Le refus de tenir une audience
[19] Le demandeur fait valoir que l’agent d’ERAR a manqué à l’équité procédurale en ne tenant pas d’audience, en dépit du fait qu’il avait tiré des conclusions voilées en matière de crédibilité. Il s’est appuyé sur la jurisprudence selon laquelle une audience est requise lorsque la crédibilité est en cause, et lorsque des conclusions voilées quant à la crédibilité sont tirées (voir p. ex. Abdiliahi c Canada (Citoyenneté et Immigration), 2020 CF 422; Jystina c Canada (Citoyenneté et Immigration), 2020 CF 912). Par ailleurs, dans les cas où la conclusion de l’agent est fondée sur le caractère suffisant de la preuve, il est bien établi qu’il n’est pas nécessaire de tenir une audience.
[20] Bien qu’il ne soit d’ordinaire pas nécessaire de tenir une audience dans les affaires d’ERAR, le demandeur soutient que le fait que l’agent ne lui ait pas accordé d’audience malgré ses conclusions voilées en matière de crédibilité est inéquitable sur le plan procédural.

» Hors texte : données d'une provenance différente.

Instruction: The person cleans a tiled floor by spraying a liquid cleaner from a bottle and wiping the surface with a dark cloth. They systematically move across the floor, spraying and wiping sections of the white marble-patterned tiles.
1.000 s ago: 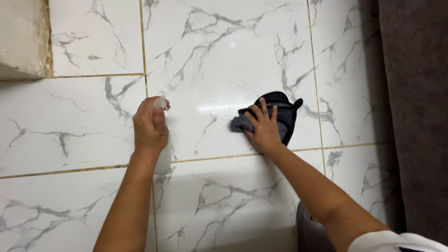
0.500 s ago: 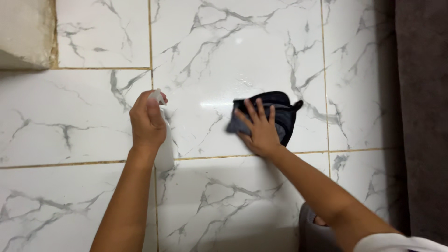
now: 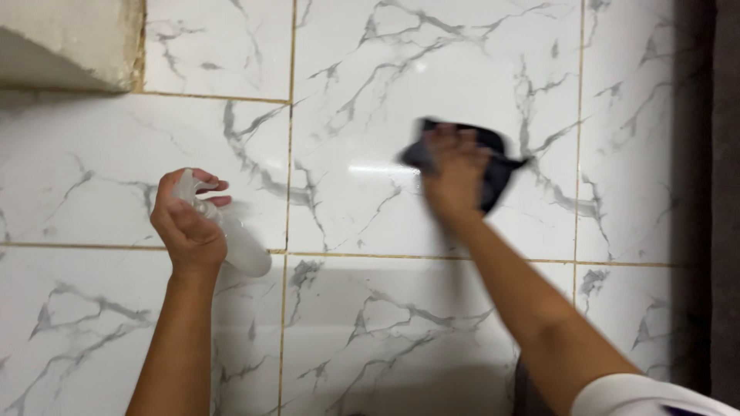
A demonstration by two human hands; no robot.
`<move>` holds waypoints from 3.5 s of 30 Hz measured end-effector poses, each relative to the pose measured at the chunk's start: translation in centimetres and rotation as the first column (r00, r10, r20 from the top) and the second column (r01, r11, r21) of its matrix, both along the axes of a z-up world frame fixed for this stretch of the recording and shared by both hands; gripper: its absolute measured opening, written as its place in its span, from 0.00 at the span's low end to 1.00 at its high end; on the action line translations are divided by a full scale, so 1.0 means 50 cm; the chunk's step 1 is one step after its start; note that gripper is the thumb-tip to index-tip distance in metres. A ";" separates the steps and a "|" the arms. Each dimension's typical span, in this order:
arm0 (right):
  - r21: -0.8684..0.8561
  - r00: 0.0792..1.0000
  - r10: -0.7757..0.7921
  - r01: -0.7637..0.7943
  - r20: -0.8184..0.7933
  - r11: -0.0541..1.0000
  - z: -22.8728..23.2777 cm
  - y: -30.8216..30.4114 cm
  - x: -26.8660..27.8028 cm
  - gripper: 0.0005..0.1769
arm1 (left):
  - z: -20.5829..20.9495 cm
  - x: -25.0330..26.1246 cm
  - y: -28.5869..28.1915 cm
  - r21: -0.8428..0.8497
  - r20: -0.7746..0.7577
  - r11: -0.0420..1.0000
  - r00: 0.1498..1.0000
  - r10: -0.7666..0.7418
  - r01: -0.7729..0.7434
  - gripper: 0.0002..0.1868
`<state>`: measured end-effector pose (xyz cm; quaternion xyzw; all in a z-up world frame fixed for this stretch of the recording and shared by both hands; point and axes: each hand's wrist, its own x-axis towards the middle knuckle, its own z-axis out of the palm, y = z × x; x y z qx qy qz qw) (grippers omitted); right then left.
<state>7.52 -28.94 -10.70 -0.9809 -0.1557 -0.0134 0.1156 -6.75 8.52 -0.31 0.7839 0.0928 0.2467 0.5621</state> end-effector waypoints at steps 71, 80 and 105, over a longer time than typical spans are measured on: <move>-0.120 0.998 -0.016 0.022 0.053 0.993 -0.026 -0.145 0.013 0.48 | 0.033 0.042 -0.236 0.126 -0.024 0.977 0.985 -0.171 0.173 0.45; -0.084 0.602 0.726 -0.786 -0.334 0.613 0.075 -0.065 -0.036 0.52 | 0.060 0.096 -0.317 0.054 0.018 0.992 0.993 -0.113 0.112 0.44; -0.082 0.893 0.445 -0.449 -0.060 0.890 0.035 -0.384 0.316 0.42 | 0.077 0.044 -0.553 0.060 -0.102 0.998 0.995 -0.018 0.024 0.46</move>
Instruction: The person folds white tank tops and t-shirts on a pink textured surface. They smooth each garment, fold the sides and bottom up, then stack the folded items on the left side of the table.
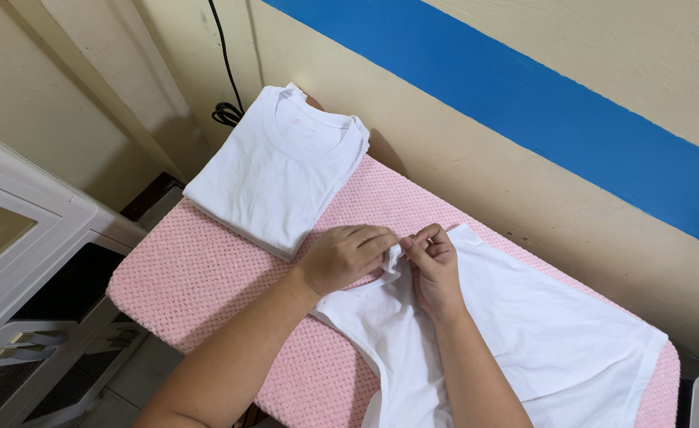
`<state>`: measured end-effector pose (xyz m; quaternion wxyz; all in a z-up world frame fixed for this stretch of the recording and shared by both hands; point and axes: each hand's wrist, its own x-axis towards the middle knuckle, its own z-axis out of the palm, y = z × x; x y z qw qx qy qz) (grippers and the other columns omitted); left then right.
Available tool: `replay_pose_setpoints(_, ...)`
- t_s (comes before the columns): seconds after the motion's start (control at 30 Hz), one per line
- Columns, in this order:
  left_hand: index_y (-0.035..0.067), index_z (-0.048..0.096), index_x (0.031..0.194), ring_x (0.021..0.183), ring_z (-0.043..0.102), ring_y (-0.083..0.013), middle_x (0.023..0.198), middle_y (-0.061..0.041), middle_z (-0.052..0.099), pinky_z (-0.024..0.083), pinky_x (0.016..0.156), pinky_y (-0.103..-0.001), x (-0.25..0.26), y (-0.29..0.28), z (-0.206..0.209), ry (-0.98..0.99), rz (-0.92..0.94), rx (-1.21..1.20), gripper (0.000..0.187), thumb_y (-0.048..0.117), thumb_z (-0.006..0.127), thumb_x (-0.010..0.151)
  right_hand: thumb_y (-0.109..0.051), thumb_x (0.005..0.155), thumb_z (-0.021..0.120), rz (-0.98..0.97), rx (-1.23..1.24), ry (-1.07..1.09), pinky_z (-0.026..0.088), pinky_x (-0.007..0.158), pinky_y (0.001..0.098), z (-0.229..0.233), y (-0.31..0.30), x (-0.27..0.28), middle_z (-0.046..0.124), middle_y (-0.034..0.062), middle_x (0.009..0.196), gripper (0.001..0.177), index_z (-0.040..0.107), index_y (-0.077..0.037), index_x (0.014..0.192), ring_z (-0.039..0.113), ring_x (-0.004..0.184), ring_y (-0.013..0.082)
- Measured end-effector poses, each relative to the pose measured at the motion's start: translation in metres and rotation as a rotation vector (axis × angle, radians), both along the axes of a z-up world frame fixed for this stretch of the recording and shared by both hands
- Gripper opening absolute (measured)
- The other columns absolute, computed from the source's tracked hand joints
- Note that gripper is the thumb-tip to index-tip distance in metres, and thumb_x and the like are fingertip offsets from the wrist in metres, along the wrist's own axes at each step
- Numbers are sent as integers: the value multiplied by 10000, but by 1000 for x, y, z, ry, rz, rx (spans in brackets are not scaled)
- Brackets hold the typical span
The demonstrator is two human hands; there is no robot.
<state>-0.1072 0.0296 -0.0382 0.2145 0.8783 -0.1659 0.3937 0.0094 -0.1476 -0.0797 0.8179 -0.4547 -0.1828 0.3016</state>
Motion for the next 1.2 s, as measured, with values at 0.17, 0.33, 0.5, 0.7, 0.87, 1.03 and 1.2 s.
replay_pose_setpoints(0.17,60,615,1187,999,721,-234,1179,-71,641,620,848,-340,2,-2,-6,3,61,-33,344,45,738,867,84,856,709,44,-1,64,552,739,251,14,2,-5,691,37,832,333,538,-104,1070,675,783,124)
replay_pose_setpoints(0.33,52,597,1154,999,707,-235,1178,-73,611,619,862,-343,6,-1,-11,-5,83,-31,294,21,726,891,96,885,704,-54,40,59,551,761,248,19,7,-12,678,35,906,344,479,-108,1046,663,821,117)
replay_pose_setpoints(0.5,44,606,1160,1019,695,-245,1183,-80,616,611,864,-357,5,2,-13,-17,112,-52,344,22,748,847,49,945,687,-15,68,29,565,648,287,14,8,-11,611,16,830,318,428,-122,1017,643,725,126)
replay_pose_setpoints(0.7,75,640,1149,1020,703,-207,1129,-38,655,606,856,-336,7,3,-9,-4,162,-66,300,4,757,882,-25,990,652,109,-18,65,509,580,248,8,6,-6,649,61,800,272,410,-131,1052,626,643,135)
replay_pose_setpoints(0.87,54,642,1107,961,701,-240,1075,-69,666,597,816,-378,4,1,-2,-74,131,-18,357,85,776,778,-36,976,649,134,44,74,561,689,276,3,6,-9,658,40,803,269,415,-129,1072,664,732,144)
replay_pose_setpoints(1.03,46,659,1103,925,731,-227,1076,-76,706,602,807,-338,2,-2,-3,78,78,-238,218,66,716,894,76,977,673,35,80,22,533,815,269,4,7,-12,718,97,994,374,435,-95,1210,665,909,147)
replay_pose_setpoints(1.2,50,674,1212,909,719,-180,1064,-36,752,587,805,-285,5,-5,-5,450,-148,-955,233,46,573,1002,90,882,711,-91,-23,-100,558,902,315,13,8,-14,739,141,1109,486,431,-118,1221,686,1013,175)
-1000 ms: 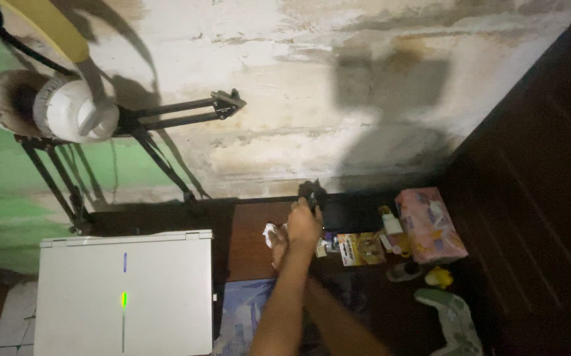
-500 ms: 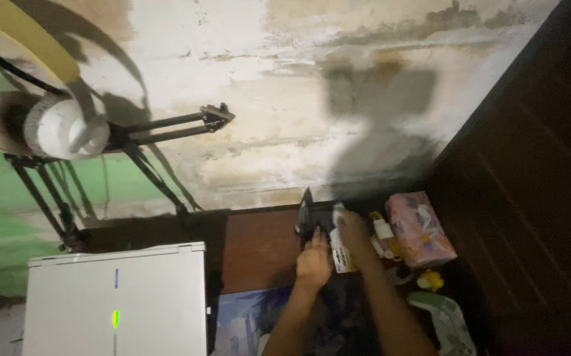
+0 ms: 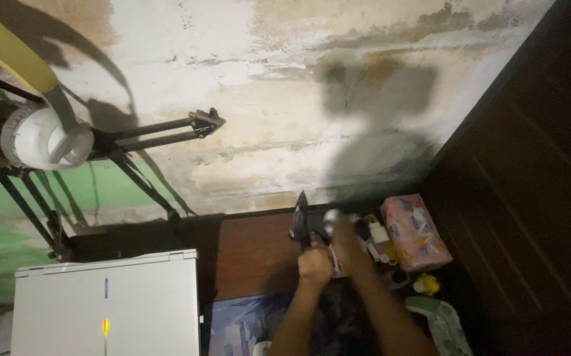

[21] Le demandeur soutient que les conclusions voilées en matière de crédibilité en l’espèce sont survenues quand l’agent a à la fois négligé et rejeté certains éléments de sa preuve et de ses observations. Le demandeur renvoie à la jurisprudence concernant la distinction entre les conclusions relatives à l’insuffisance de la preuve et les conclusions voilées relatives à la crédibilité, et soutient que, dans la présente affaire, l’agent a tiré des conclusions voilées en matière de crédibilité, lesquelles ont influé sur son appréciation des deux motifs de persécution.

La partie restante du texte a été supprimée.